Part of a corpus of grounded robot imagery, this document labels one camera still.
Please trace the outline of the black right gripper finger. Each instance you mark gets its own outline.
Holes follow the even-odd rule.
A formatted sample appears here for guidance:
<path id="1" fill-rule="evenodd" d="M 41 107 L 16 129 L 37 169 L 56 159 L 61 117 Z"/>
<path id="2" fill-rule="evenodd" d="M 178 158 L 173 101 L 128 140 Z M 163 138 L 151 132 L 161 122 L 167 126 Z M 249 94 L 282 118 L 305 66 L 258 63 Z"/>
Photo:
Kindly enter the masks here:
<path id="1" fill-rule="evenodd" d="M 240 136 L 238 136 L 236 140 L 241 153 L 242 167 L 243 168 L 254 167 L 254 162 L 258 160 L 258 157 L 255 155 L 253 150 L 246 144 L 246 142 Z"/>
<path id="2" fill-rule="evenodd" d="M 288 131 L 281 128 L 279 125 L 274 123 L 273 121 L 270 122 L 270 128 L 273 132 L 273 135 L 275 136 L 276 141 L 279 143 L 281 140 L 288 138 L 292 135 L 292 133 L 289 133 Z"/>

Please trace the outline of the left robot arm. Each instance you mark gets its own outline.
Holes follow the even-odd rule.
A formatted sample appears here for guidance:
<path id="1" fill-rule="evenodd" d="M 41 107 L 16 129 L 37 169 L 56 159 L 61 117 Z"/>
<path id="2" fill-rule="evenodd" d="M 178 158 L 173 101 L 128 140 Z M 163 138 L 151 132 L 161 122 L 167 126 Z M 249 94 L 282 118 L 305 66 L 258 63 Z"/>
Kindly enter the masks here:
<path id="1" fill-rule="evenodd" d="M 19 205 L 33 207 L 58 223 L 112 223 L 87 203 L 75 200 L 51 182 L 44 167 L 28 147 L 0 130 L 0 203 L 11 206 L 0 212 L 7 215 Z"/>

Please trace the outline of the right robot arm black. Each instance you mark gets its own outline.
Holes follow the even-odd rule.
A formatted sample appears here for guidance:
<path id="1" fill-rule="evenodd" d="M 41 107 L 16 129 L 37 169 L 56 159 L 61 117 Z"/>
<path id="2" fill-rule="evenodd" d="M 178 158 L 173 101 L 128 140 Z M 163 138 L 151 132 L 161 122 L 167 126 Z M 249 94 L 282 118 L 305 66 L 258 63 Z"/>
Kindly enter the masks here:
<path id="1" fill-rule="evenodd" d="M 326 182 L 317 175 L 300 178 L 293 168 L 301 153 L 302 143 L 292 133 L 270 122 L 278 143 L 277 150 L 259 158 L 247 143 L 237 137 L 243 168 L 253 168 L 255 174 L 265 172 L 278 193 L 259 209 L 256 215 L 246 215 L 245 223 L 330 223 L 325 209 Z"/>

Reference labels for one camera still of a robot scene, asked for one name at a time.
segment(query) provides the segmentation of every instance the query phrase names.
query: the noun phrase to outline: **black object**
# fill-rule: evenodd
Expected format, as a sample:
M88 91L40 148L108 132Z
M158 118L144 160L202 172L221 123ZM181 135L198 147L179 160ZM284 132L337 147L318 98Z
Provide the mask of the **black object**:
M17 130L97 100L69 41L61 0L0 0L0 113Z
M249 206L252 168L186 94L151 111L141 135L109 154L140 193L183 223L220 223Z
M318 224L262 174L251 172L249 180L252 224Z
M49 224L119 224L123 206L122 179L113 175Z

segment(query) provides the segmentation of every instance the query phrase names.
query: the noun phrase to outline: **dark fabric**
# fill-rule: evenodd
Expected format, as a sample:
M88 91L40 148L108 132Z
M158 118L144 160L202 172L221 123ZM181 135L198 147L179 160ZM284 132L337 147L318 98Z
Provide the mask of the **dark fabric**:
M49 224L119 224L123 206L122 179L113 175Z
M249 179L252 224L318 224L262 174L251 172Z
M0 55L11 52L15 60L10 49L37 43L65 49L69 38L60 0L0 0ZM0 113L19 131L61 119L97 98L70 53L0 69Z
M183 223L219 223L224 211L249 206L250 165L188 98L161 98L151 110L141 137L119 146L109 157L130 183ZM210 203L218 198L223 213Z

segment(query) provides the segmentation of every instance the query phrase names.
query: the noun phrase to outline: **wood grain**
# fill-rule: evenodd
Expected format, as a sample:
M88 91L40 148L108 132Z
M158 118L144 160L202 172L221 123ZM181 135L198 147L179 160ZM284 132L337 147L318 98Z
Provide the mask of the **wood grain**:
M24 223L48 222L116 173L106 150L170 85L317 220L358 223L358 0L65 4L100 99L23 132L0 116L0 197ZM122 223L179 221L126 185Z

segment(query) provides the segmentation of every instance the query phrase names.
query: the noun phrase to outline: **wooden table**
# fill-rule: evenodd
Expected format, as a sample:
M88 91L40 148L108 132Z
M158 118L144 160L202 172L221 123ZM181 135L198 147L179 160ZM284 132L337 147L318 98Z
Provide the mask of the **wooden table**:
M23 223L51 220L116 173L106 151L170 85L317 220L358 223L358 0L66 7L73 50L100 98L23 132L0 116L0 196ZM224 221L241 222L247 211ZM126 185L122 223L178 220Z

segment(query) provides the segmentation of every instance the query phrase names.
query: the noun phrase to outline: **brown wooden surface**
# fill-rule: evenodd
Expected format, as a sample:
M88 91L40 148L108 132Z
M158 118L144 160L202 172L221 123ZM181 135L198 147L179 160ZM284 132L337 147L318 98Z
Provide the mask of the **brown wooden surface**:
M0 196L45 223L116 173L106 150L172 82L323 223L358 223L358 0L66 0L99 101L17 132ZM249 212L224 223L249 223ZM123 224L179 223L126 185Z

===

• PROBLEM TO WORK ON: Filter the listing above so that only lines holding the word "Each" remain, and report those lines.

• RESPONSE TO THIS TASK:
Please trace the outline of the black right gripper finger. Each instance you mark gets its own outline.
Please trace the outline of the left robot arm. Each instance you mark gets its own outline.
Please trace the outline of the right robot arm black. Each instance you mark gets its own outline.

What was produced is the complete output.